#zero-knowledge #cryptography #binary-fields

no-std bin+lib ligerito

Ligerito polynomial commitment scheme over binary extension fields

13 releases

new 0.3.2 Dec 4, 2025
0.3.0 Nov 27, 2025
0.2.5 Nov 27, 2025
0.1.5 Nov 19, 2025

#490 in Magic Beans


Used in 3 crates

MIT license

2.5MB
10K SLoC

Ligerito

polynomial commitment scheme over binary extension fields.

⚠️ IMPORTANT: For optimal performance (3x speedup), install with native CPU optimizations:

RUSTFLAGS="-C target-cpu=native" cargo install ligerito

Without this flag, the prover will be significantly slower. See installation for details.

what it's good for

  • committing to large polynomials with small proofs (~150 KB for 2^20 polynomial)
  • fast proving on modern cpus with simd (50ms for 1M elements on AVX-512, SMT off)
  • tiered simd: AVX-512 → AVX2 → SSE → scalar fallback
  • verifier-only builds for constrained environments (polkavm, wasm, embedded)
  • transparent setup (no trusted setup required)
  • enabling verifiable light client p2p networks

what it's not good for

  • general-purpose zkp (no arbitrary circuits, only polynomial commitments)
  • proving without simd (slow without hardware acceleration)
  • tiny polynomials (proof overhead significant below 2^12)
  • scenarios requiring smallest possible proofs (starkware/plonky2 may be smaller)

library usage

add to Cargo.toml:

[dependencies]
ligerito = "0.3.1"

⚠️ for development: clone the workspace to get automatic native optimizations:

git clone https://github.com/rotkonetworks/zeratul
cd zeratul
cargo build --release -p ligerito

example:

use ligerito::{prove, verify, hardcoded_config_20, hardcoded_config_20_verifier};
use ligerito_binary_fields::{BinaryElem32, BinaryElem128};
use std::marker::PhantomData;

// create prover config
let config = hardcoded_config_20(
    PhantomData::<BinaryElem32>,
    PhantomData::<BinaryElem128>,
);

// polynomial to commit (2^20 elements)
let poly: Vec<BinaryElem32> = vec![BinaryElem32::from(42); 1 << 20];

// generate proof
let proof = prove(&config, &poly).unwrap();

// verify proof
let verifier_config = hardcoded_config_20_verifier();
let valid = verify(&verifier_config, &proof).unwrap();
assert!(valid);

transcript backends

// sha256 (default, no extra deps, works in no_std)
use ligerito::{prove_sha256, verify_sha256};
let proof = prove_sha256(&config, &poly).unwrap();
let valid = verify_sha256(&verifier_config, &proof).unwrap();

// merlin (requires std + transcript-merlin feature)
use ligerito::{prove, verify};
let proof = prove(&config, &poly).unwrap();
let valid = verify(&verifier_config, &proof).unwrap();

supported sizes

configs available: hardcoded_config_{12,16,20,24,28,30} for prover and hardcoded_config_{12,16,20,24,28,30}_verifier for verifier.

build configurations

cargo build --release

includes: prover, verifier, parallelism, simd

verifier-only

cargo build --release --no-default-features --features="std,verifier-only"
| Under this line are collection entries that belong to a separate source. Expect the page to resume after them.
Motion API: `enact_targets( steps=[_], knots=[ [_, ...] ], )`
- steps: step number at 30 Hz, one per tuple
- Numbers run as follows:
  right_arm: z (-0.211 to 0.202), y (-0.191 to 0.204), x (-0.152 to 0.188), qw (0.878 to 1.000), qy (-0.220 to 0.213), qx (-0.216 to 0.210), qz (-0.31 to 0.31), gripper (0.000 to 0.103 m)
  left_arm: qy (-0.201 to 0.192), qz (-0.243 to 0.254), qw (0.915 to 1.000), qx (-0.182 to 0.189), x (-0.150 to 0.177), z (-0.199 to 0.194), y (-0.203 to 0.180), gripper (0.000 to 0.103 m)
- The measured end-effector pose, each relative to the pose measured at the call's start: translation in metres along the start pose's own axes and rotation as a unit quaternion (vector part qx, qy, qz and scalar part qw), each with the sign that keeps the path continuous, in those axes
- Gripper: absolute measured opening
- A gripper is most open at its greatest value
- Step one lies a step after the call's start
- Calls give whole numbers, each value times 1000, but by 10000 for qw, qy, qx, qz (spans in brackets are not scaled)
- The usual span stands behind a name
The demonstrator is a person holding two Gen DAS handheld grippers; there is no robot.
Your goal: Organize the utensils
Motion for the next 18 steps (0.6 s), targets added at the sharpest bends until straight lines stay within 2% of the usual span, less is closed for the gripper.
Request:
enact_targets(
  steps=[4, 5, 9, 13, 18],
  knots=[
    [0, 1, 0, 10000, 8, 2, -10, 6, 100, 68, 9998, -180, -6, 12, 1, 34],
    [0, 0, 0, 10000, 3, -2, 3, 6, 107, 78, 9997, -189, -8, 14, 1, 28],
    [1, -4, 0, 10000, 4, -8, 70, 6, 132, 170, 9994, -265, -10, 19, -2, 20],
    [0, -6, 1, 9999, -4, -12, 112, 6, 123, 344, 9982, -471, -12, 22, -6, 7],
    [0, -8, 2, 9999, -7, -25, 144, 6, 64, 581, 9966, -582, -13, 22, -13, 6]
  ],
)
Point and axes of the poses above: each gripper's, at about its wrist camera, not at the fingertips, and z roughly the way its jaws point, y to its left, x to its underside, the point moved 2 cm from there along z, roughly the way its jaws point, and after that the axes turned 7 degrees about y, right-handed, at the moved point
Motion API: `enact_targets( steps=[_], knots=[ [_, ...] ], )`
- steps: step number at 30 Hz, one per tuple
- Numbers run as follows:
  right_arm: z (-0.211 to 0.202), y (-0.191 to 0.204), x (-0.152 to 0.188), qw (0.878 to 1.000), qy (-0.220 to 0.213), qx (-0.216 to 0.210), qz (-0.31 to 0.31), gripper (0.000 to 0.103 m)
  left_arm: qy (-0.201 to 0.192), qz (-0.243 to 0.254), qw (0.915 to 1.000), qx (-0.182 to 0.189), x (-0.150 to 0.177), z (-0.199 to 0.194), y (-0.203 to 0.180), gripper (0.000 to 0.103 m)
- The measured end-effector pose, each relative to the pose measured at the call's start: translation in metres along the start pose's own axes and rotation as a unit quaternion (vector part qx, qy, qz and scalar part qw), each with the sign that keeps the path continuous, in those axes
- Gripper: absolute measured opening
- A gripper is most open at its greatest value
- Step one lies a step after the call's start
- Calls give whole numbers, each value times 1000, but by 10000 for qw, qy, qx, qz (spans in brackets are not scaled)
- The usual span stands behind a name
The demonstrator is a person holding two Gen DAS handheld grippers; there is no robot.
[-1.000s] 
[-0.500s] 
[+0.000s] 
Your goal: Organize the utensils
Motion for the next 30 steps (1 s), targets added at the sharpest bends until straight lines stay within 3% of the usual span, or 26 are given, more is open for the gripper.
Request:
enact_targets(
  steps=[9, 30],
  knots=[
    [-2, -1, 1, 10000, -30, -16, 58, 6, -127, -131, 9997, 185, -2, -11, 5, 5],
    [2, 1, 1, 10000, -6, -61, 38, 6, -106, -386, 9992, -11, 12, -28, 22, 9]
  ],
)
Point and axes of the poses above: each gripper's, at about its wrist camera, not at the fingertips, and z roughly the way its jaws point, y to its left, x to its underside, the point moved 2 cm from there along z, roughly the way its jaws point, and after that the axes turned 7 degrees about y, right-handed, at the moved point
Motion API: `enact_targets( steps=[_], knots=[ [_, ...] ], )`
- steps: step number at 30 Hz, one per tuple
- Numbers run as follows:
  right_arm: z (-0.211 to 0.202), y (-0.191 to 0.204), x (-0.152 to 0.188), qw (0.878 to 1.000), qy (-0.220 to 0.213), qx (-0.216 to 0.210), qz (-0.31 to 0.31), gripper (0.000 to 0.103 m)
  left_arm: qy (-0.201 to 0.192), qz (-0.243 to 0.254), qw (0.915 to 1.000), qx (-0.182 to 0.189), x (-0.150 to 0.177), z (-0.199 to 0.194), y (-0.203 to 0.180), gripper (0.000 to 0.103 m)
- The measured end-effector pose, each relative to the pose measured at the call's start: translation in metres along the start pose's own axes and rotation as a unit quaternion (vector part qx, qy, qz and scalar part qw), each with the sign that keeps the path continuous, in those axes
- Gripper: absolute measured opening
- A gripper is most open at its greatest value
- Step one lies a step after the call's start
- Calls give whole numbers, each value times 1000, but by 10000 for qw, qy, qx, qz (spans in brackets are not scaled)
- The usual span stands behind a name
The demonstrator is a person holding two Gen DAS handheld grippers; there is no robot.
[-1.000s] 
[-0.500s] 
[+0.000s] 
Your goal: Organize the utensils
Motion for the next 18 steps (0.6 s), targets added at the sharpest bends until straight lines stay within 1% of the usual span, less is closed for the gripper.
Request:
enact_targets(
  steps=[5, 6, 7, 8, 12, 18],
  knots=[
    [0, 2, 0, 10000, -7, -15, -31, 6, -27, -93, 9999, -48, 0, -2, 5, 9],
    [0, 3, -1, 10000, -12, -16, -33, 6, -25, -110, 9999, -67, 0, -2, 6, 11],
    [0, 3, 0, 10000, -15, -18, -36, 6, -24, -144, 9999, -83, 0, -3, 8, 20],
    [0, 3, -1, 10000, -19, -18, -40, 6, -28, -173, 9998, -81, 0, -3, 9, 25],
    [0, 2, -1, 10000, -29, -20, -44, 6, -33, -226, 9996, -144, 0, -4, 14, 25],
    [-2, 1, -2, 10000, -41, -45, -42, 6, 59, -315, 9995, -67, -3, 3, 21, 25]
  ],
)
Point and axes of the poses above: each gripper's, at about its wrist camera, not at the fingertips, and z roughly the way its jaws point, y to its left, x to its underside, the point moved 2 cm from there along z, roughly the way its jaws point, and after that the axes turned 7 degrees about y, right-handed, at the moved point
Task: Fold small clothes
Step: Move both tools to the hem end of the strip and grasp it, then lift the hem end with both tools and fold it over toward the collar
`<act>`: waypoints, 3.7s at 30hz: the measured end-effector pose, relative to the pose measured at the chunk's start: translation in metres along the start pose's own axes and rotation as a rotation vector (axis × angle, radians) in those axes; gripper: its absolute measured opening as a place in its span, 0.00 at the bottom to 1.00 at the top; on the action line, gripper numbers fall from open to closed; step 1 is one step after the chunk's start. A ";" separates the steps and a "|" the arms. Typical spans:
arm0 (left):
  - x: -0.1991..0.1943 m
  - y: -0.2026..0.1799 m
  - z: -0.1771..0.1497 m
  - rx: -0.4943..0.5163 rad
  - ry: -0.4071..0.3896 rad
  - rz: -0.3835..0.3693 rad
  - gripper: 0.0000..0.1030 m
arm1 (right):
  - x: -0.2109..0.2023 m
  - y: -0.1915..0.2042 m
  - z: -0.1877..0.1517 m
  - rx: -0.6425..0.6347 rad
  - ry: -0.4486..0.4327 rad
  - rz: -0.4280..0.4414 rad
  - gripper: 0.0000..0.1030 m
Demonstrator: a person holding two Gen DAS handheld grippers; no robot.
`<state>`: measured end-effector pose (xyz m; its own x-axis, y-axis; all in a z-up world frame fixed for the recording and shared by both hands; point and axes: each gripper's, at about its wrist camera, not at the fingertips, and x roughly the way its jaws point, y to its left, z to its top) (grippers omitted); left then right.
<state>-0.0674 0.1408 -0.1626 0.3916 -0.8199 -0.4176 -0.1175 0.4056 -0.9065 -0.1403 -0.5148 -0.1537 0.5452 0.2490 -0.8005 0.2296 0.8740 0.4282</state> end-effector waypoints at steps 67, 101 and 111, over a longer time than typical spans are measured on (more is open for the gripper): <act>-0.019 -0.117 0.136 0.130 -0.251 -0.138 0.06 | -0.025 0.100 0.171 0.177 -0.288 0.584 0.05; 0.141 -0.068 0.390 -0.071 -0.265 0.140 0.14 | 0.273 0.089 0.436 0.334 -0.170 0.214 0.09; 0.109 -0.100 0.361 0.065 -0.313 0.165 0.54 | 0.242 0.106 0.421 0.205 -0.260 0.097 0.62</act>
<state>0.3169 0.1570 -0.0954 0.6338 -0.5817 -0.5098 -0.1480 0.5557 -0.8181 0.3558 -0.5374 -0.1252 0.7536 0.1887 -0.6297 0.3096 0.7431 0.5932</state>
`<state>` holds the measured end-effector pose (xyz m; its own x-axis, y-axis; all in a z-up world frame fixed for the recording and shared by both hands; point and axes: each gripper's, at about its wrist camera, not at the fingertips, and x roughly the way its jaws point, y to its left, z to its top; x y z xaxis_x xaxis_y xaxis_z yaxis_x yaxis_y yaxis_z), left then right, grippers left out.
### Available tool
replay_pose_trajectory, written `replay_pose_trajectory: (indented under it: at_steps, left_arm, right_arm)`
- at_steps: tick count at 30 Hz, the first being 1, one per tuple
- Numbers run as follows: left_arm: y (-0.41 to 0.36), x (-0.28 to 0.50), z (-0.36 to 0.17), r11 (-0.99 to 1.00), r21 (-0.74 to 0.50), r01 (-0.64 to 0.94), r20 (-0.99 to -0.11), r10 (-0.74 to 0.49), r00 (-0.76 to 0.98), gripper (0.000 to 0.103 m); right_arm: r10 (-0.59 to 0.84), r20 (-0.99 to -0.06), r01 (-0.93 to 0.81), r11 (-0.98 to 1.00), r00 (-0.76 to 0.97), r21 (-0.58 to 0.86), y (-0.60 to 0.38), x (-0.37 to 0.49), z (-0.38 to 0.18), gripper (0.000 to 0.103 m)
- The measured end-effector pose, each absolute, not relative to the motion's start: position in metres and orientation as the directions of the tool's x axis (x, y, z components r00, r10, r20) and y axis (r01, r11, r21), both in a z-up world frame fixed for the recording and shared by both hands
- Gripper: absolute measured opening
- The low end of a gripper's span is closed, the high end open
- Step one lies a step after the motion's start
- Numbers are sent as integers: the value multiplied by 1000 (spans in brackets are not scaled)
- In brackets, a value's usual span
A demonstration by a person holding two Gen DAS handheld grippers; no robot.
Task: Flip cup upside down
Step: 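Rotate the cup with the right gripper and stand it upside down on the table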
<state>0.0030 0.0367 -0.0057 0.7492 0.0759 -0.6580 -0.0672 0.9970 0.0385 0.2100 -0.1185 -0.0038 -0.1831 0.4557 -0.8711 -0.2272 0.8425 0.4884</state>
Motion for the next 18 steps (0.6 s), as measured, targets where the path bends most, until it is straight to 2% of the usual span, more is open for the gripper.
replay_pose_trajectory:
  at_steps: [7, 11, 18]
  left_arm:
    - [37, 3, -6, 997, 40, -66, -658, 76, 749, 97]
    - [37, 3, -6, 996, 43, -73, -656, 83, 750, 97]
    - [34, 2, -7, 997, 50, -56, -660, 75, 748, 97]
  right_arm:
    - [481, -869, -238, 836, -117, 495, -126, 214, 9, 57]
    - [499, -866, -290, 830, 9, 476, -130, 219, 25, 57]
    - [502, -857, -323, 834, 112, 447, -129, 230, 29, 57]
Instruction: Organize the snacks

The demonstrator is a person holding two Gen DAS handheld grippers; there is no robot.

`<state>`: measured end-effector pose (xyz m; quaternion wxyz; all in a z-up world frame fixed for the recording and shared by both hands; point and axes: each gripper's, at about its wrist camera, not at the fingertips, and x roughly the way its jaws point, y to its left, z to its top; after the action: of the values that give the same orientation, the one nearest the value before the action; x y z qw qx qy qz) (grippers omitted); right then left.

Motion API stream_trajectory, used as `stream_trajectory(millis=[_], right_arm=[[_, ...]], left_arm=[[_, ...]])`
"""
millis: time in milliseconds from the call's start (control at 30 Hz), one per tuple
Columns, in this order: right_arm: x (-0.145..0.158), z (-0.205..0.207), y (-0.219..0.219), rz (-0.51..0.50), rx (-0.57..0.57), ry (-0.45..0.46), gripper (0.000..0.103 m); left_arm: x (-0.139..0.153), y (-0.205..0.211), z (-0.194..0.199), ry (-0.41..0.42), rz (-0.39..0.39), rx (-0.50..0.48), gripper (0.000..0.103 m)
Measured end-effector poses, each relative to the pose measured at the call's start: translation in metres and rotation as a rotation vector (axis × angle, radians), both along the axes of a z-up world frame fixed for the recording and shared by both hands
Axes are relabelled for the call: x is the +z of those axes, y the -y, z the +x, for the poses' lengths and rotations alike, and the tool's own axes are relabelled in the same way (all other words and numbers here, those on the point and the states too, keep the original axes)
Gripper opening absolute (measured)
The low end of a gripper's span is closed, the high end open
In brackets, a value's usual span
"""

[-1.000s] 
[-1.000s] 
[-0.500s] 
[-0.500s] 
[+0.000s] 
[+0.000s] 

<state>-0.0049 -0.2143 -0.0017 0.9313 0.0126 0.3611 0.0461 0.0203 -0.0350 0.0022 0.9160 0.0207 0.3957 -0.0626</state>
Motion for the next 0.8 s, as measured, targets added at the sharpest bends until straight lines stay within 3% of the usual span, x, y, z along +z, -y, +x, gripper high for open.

~50% smaller binary, perfect for polkavm/on-chain verification

no_std verifier

cargo build --release --no-default-features --features="verifier-only"

minimal build for wasm/embedded (requires alloc)

cli usage

installation

recommended (optimized for your cpu):

# from crates.io
RUSTFLAGS="-C target-cpu=native" cargo install ligerito

# or from source
git clone https://github.com/rotkonetworks/zeratul
cd zeratul
cargo install --path crates/ligerito

the workspace config automatically enables native cpu optimizations.

performance by simd tier (8 cores, SMT off):

AVX-512 + VPCLMULQDQ:  ~50ms for 2^20 prove (fastest)
AVX2 + VPCLMULQDQ:     ~65ms for 2^20 prove
SSE + PCLMULQDQ:       ~95ms for 2^20 prove
No SIMD (scalar):      ~220ms for 2^20 prove

important: disable SMT (hyperthreading) for accurate benchmarks - it causes cache contention.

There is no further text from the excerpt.